___ Information shown ___
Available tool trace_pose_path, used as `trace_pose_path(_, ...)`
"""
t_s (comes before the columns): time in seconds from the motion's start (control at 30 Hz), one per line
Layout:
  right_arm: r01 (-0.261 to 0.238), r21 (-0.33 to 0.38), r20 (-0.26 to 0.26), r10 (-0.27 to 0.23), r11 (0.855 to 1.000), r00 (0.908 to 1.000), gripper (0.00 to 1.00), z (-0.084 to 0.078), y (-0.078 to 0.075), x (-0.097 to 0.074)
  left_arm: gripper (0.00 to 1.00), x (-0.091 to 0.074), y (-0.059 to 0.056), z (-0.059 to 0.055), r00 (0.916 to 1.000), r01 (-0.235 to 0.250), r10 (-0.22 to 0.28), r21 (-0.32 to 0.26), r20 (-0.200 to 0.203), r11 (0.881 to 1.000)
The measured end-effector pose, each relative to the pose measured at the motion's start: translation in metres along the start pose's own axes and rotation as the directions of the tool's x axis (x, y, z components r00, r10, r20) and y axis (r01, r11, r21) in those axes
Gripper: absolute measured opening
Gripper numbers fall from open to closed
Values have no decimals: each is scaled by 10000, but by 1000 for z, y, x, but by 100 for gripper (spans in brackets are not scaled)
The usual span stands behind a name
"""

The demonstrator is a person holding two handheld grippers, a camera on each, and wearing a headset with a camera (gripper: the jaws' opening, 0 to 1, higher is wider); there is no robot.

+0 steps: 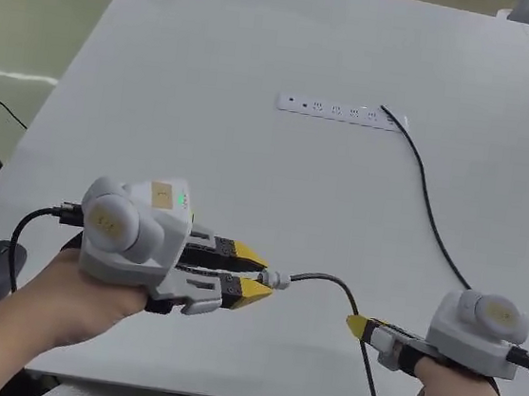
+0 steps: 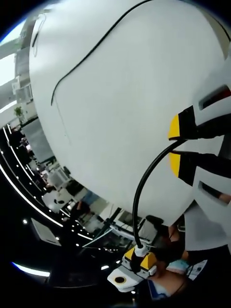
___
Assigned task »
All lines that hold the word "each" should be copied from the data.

Result of this exercise »
The measured end-effector pose, each relative to the pose measured at the motion's start: translation in metres along the start pose's own axes and rotation as the directions of the tool's x axis (x, y, z components r00, r10, r20) and y axis (r01, r11, r21) in those axes
Values have no decimals: each is scaled by 10000, but by 1000 for z, y, x, but by 100 for gripper (spans in brackets are not scaled)
The demonstrator is a person holding two handheld grippers, a camera on each, and wearing a headset with a camera (gripper: the jaws' opening, 0 to 1, higher is wider); there is no robot.

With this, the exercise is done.